Non, ce n'est pas une république en carton

«Une république en carton», le mot fait florès sur les lèvres des «spécialistes» qui se rengorgent sur les ondes françaises. Enseignants-chercheurs que l'on baptise pompeusement du titre de géographes, inusable politicien du sud-ouest, écharpe au vent, tous parlent avec gravité ou légèreté et tempêtent contre le vote du parlement de Catalogne. «Une république en carton», comme pour contrer ou, à tout le moins, nuancer d'autres expressions comme celle de «Révolution de velours» ou de «République des sourires».

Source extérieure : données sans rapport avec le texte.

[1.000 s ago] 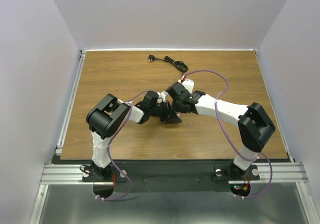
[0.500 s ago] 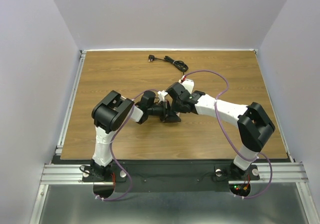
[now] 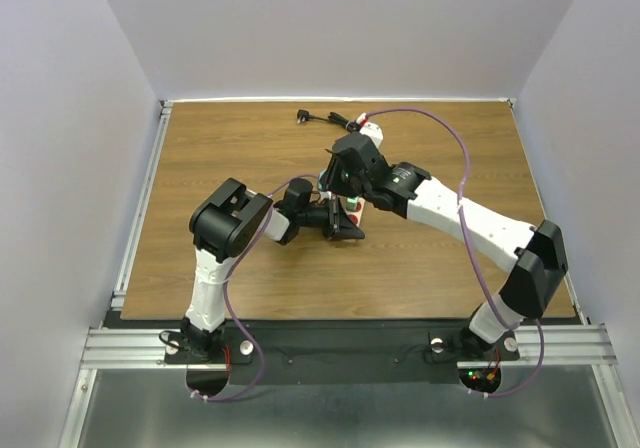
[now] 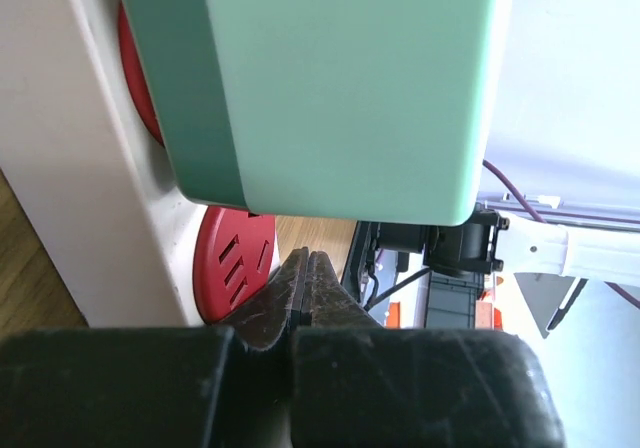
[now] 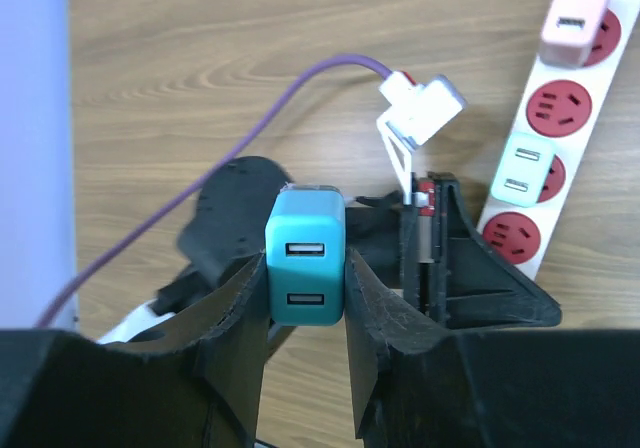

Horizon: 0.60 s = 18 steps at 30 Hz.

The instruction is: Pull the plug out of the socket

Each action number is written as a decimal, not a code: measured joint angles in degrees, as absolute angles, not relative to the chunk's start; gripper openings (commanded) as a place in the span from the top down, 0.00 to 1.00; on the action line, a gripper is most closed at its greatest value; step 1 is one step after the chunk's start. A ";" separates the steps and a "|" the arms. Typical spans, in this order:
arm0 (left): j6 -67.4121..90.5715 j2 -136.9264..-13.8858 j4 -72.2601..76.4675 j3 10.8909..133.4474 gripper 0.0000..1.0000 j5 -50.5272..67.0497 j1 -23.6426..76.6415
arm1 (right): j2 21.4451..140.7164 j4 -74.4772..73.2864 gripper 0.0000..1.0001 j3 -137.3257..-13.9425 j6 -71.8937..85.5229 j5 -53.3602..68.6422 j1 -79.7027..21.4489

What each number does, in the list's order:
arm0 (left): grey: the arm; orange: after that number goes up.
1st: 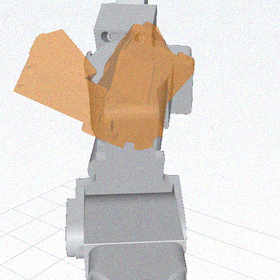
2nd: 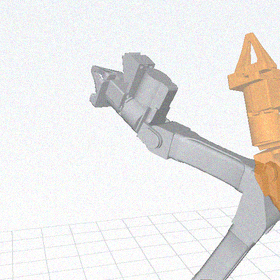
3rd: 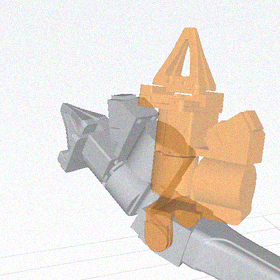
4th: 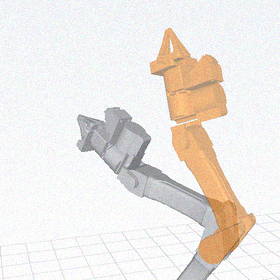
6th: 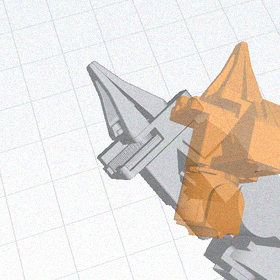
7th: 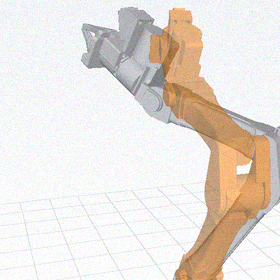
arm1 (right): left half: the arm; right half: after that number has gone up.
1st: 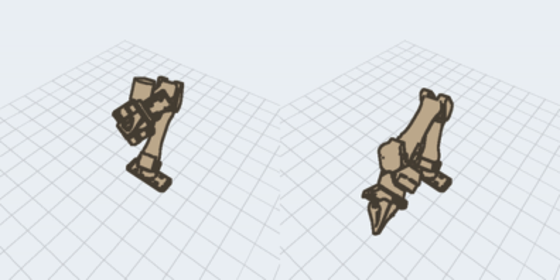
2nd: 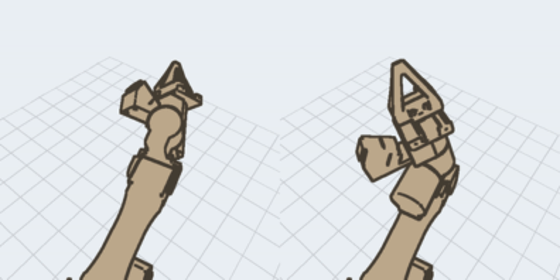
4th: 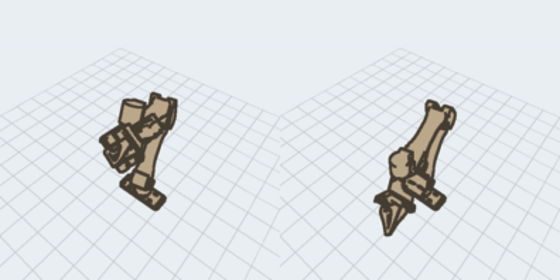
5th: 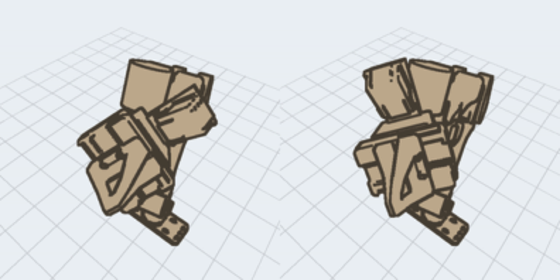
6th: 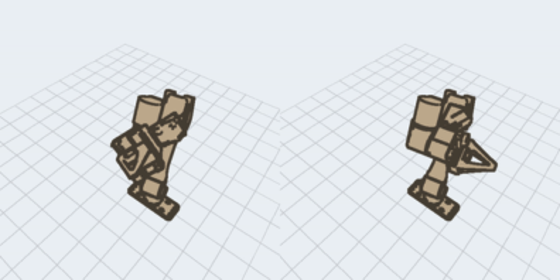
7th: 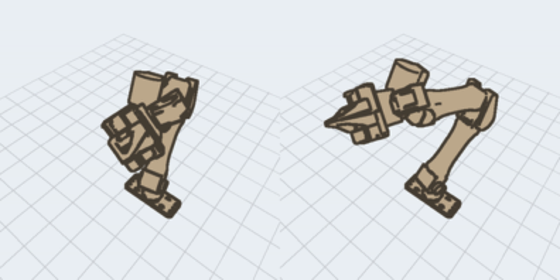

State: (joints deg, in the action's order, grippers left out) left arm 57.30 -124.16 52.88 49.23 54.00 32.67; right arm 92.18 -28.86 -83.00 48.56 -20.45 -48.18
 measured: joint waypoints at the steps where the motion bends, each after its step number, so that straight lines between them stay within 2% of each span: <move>1: 57.30 -124.16 52.88 49.23 1.00 54.00 32.67 | 91.92 -28.95 1.00 -83.61 48.56 -20.64 -48.45; 4: 57.30 -124.07 52.93 49.17 1.00 53.95 32.67 | 90.87 -29.87 1.00 -83.57 48.71 -22.37 -48.53; 9: 56.60 -120.55 51.31 47.70 1.00 49.89 33.41 | 85.38 -32.67 1.00 -76.64 50.46 -24.82 -45.19; 14: 53.74 -113.19 43.48 46.17 1.00 42.83 34.20 | 79.07 -36.29 1.00 -69.78 51.35 -24.97 -34.46; 18: 49.34 -106.74 33.15 46.24 1.00 35.97 34.15 | 78.72 -37.50 0.99 -66.59 50.83 -24.03 -25.91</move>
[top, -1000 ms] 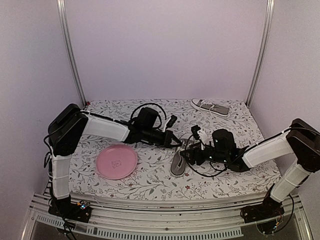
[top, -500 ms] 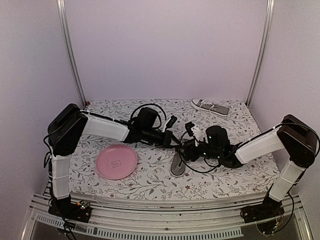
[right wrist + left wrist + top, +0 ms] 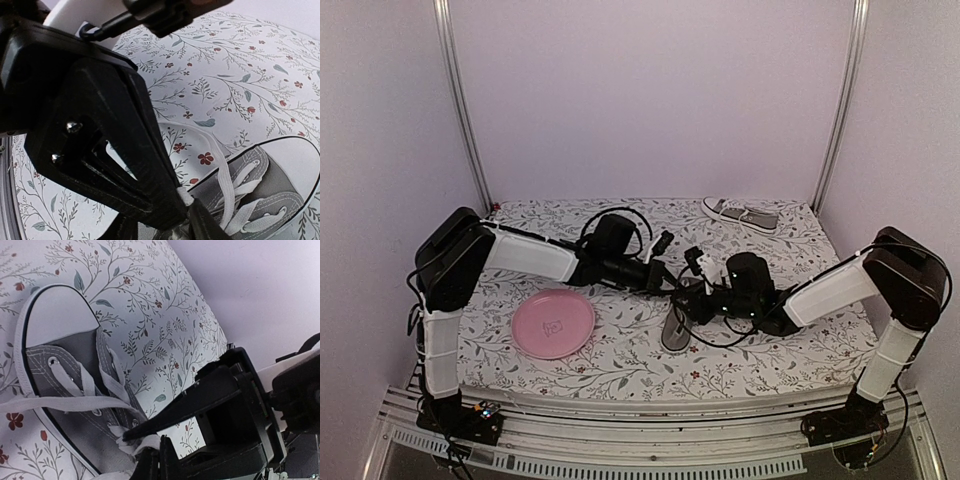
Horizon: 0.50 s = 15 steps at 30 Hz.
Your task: Tie the shoes
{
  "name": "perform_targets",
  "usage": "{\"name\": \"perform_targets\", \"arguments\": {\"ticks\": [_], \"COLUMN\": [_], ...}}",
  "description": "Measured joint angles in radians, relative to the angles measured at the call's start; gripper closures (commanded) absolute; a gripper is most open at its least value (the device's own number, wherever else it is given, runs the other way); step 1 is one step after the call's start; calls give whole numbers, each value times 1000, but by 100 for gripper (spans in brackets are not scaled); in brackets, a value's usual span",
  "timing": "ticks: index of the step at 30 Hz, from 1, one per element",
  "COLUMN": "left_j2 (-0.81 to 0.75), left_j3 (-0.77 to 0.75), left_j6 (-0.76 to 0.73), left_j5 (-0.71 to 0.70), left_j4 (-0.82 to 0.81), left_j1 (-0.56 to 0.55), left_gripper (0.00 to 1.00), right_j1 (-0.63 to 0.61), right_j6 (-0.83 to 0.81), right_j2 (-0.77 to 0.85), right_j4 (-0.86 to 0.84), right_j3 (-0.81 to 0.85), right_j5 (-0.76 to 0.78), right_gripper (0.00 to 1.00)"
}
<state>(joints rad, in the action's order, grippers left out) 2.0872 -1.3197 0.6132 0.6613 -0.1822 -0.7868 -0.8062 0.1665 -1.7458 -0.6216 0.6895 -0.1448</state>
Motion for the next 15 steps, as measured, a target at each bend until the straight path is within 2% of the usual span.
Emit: {"name": "perform_targets", "arguments": {"ticks": [6,10,12,15], "left_j2": [0,0,0,-2], "left_j3": [0,0,0,0], "left_j6": [9,10,9,-1], "left_j5": [5,5,5,3], "left_j4": [-7,-8,-8,-7], "left_j1": [5,8,8,8], "left_gripper": [100,99,92,76], "right_j1": [-3,-3,-3,-4], "right_j6": [-7,2,5,17], "right_j2": [-17,-21,-21,-19], "right_j4": [-1,0,-1,-5], "right_j3": [11,11,11,7], "right_j5": [4,16,24,42], "right_gripper": [96,98,98,98]}}
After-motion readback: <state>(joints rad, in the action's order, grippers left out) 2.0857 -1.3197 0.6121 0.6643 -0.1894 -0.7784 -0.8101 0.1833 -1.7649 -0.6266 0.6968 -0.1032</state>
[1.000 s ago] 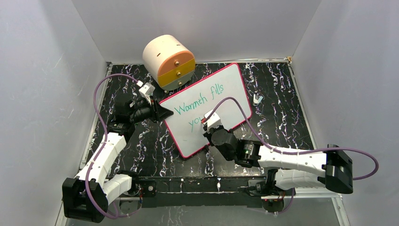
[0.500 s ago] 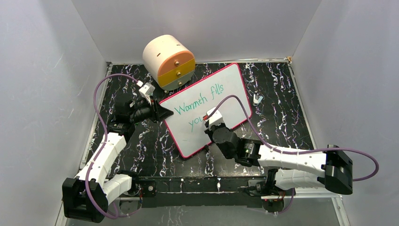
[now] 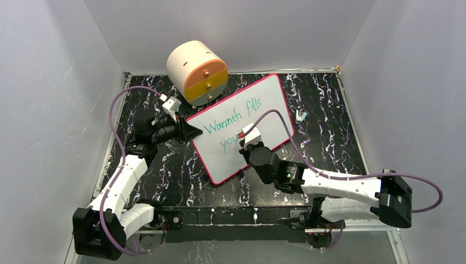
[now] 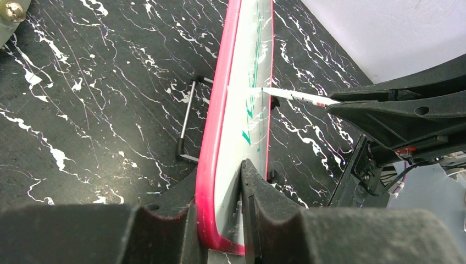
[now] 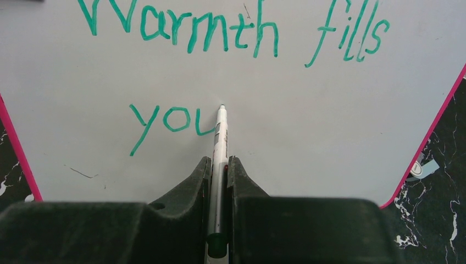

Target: Write a sentence on the whiteboard

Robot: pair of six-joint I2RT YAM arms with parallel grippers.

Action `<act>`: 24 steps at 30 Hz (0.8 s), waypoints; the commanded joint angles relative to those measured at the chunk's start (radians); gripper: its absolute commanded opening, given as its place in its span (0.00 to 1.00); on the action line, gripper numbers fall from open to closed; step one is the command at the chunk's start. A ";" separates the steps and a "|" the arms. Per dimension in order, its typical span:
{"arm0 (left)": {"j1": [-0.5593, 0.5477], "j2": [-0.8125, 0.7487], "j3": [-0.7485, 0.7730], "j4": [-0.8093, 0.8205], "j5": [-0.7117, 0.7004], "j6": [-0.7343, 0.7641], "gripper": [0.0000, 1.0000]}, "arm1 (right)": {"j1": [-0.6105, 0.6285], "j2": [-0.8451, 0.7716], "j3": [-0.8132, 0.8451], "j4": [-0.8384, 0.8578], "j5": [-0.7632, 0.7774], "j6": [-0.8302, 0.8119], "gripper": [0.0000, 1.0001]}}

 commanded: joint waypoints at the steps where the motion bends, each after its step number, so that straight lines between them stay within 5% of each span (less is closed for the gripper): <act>1: -0.018 0.045 -0.060 -0.166 -0.130 0.161 0.00 | -0.004 -0.014 0.005 -0.004 -0.010 0.027 0.00; 24: -0.017 0.049 -0.058 -0.167 -0.135 0.161 0.00 | -0.004 -0.025 -0.015 -0.109 0.006 0.086 0.00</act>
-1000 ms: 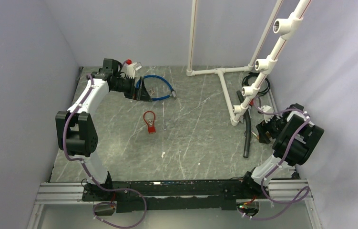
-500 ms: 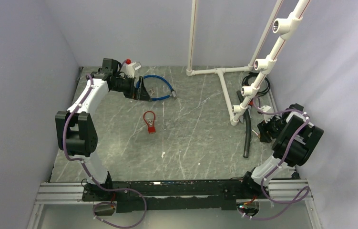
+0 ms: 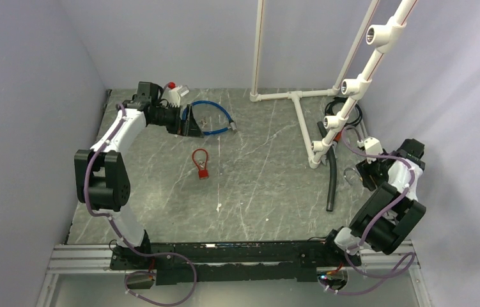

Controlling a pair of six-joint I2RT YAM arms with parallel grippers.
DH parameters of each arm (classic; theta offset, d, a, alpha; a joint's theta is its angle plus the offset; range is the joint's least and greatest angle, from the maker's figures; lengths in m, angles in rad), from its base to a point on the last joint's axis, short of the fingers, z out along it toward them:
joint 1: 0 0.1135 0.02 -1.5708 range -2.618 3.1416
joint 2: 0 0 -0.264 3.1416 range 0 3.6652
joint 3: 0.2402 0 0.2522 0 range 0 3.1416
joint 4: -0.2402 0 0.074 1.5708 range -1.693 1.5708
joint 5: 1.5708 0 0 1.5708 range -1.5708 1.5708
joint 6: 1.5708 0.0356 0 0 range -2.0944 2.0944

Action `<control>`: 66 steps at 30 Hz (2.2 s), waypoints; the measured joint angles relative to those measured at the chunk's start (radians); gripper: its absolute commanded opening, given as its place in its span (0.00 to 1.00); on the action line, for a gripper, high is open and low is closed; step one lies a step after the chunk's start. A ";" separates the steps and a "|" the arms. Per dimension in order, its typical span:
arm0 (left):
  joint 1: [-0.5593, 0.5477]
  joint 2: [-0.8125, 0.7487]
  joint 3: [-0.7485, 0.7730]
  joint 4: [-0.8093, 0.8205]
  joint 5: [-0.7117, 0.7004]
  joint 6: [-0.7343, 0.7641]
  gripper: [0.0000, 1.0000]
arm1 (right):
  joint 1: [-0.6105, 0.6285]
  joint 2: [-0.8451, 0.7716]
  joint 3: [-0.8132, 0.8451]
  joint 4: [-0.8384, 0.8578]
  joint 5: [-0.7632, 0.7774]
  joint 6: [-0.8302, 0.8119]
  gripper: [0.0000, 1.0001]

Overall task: Lock with the key
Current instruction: Pick up the lock from the center of the board.

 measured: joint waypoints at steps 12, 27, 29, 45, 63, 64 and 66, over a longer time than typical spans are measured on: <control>0.000 -0.090 -0.062 0.074 -0.001 -0.039 0.99 | -0.048 -0.093 0.068 -0.317 -0.165 -0.100 0.35; 0.000 -0.134 -0.132 0.140 0.009 -0.106 0.99 | 0.375 -0.205 -0.070 -0.417 -0.237 -0.062 0.34; 0.000 -0.153 -0.152 0.153 0.026 -0.117 0.99 | 0.439 -0.204 -0.071 -0.396 -0.239 -0.025 0.34; -0.341 -0.166 -0.360 0.349 0.299 -0.195 0.90 | 0.941 -0.071 0.019 -0.187 -0.302 0.338 0.34; -0.512 0.035 -0.353 0.557 0.299 -0.273 0.64 | 1.067 -0.051 0.072 -0.098 -0.316 0.489 0.34; -0.515 0.040 -0.350 0.558 0.299 -0.274 0.62 | 1.072 -0.051 0.073 -0.097 -0.316 0.495 0.34; -0.522 0.049 -0.342 0.563 0.300 -0.274 0.56 | 1.079 -0.051 0.074 -0.093 -0.317 0.508 0.34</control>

Je ne sais pas si la république catalane survivra à ce week-end un peu fou, si elle résistera aux attaques précipitées de Madrid -la destitution du major Trapero au petit matin- et à l'indifférence marquée de la communauté internationale, mais je sais qu'elle est tout sauf une république en carton. Le roi se tait, le roi s'est tu. Gageons qu'il distillera sous peu son fiel préparé sous la dictée Populaire -avec une majuscule si minuscule-. Mes amis catalans me disent «vous nous avez envoyé le pire souvenir de la France d'autrefois», je leur réponds avec un sourire un peu éteint que nous avons résolu le problème en les étêtant. J'aime la République, je lui dois beaucoup. Mes parents n'avaient pas d'argent, j'ai pu faire de longues études dans un pays qui reconnaît -encore- le mérite supérieur à la lignée ou à l'argent. Universitaire, je parle en toute liberté à mes étudiants et les invite depuis plus de trente ans à toujours exercer leur esprit critique avec humour, exigence et relativité.
Les Catalans sont calmes et déterminés, modernes et enracinés dans une tradition millénaire. Leur nation existait cinq-cents ans avant la réunion des Espagnes. Leur combat non-violent échappe, enfin, au caïnisme qui a fait tant de mal à l'Espagne.
Non, la république catalane n'est pas en carton, ni même en papier, mais elle a bien des plumes pour se diriger et écrire un mot si longtemps oublié : Liberté.